A short account of Shivta, given by your Israel & Jerusalem private tour guide

“While there are many Arabian tribes who use the desert as pasture, the Nabataeans far surpass the others in wealth although they are not much more than ten thousand in number; for not a few of them are accustomed to bring down to the sea frankincense and myrrh and the most valuable kinds of spices, which they procure from those who convey them from what is called Arabia Eudaemon” (Diodorus of Sicily).

Located in the westrn-central Negev desert, is the ancient city of Shivta. To be more exact – these are the impressive ruins of this city.
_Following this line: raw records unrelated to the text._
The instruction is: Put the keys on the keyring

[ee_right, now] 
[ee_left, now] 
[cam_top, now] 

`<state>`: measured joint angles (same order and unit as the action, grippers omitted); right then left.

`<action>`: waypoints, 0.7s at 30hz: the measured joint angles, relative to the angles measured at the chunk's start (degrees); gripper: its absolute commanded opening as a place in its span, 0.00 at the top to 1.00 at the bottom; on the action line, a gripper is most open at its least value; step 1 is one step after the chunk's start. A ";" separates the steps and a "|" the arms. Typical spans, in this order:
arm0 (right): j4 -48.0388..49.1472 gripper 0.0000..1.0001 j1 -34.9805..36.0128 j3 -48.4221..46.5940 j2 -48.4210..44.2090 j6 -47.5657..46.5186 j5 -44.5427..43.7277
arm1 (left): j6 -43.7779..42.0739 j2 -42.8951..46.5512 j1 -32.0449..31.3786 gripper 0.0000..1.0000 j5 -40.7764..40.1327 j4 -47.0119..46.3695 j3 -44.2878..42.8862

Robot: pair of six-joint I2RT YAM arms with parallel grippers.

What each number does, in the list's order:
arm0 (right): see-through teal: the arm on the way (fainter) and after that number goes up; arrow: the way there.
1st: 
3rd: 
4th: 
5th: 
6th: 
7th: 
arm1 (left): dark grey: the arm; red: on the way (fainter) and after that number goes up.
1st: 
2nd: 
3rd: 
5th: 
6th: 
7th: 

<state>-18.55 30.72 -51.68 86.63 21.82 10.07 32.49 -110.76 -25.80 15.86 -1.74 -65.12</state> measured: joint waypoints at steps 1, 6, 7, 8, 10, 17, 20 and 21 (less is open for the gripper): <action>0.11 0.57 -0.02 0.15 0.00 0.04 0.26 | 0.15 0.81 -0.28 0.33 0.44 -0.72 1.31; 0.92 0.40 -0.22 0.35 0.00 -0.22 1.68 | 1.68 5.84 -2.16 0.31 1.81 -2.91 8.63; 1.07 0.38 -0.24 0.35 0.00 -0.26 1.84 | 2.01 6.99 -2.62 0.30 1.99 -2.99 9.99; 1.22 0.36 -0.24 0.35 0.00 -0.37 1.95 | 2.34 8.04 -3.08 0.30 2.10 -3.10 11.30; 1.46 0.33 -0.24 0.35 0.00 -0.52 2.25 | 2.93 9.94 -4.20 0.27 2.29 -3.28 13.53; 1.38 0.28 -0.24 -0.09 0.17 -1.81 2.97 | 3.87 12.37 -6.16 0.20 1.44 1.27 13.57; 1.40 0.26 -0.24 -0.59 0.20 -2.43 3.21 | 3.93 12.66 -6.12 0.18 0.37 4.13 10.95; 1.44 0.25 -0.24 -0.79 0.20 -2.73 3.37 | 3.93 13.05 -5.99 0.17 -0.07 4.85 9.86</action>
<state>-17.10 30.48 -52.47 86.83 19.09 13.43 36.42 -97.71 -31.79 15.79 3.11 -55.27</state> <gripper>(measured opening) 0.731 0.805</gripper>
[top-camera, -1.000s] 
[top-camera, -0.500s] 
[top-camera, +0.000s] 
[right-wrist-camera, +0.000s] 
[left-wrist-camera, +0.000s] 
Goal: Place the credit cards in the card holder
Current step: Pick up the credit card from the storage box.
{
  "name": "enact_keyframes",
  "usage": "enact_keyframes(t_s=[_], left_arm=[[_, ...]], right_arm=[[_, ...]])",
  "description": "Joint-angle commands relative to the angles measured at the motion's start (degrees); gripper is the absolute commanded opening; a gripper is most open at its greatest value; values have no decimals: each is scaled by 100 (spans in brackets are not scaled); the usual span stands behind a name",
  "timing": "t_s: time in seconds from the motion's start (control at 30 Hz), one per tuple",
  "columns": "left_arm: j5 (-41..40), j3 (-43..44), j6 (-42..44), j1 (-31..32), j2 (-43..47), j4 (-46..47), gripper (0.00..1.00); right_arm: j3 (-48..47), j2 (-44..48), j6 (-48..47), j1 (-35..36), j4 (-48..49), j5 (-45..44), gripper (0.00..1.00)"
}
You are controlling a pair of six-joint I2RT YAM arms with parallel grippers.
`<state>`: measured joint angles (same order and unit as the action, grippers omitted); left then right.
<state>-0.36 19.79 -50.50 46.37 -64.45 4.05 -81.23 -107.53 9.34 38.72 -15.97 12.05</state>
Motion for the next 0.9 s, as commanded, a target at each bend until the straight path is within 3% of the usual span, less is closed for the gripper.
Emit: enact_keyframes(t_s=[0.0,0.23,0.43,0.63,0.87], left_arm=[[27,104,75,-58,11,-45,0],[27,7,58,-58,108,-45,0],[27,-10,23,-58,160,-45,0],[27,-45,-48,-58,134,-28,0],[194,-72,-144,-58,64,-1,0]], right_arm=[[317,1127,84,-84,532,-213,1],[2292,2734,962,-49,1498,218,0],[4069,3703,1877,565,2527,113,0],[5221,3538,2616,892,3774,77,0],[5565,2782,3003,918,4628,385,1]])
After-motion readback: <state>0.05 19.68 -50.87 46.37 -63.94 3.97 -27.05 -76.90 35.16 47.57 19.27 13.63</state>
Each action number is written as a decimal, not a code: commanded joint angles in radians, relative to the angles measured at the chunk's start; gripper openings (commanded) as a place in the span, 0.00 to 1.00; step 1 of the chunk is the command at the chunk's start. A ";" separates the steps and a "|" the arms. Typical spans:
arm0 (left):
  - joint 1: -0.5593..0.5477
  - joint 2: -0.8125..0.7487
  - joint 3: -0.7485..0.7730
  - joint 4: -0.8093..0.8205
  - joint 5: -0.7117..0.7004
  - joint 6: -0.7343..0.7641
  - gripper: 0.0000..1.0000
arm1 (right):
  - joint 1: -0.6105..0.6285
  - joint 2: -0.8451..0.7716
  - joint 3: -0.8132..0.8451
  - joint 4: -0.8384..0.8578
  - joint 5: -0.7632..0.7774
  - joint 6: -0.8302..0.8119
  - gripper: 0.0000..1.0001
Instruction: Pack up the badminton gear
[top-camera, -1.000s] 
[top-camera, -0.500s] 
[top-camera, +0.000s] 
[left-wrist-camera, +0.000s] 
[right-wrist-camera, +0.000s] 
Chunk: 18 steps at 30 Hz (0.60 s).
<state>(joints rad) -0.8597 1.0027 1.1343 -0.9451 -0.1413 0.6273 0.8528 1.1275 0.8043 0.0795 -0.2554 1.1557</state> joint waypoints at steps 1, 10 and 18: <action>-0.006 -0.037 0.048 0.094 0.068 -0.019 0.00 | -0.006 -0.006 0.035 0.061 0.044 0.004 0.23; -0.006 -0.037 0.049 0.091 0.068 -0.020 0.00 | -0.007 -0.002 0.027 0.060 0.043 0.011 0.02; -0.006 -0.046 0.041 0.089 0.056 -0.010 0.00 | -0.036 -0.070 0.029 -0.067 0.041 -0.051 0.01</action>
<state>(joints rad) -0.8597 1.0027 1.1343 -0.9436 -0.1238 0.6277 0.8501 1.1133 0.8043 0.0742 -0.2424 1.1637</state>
One should visit the city because of what it can show, but the real story is that of the above mentioned Nabateans, the people who, in this country, lived in Shivta, Avdat and in four other cities in the Negev, as well.

What do we know about the Nabateans?

From various sources, we know they were a nomadic Arab tribe, like many others. In the 5th-6th centuries BCE, they began to engage in commerce – trading spices, rare perfumes and other desirable products, buying them at the Persian Gulf, and moving them on camels through the Arabian and Negev deserts. They knew of secret routes through the deserts and of hidden water cisterns. In this way, they were able to evade their enemies and had a “monopoly” on their trading, which went mainly to Greece and Rome. The Nabateans became extremely rich, a fact that is well-documented in their capital, as well as their burial sites in Petra. Along this spice route in the Negev, they built road stations, and later developed them into forts.

When the Romans conquered the area in the 1st century BCE, they tried to take the trade from the Nabateans. The Romans managed to succeed, but only after they conquered Petra in 106 CE. Without their trade, the Nabateans were forced to find other ways to make a living. They transformed the forts into cities. We think that they supported themselves, both by being paid to keep the border of the empire secure, and from agriculture. In the Byzantine period (4th-7th centuries), the Nabateans became Christians, but after the country was conquered by the Muslims, they abandoned their cities, which then became ruins.


Shivta, Avdat and the other surrounding cities were designated as World Heritage Sites by UNESCO.

What can we see in Shivta?

Most of what we see is from the later Byzantine period.

  • A street in which all the dorrs where blocked when the city was abandoned.

  • A stable in one of mansions.

  • The city square with a large pool serving as a water reservoir.

  • A 6th century church and an 8th century mosque next to each other.
  • The house of the city’s governor.

  • The northern church.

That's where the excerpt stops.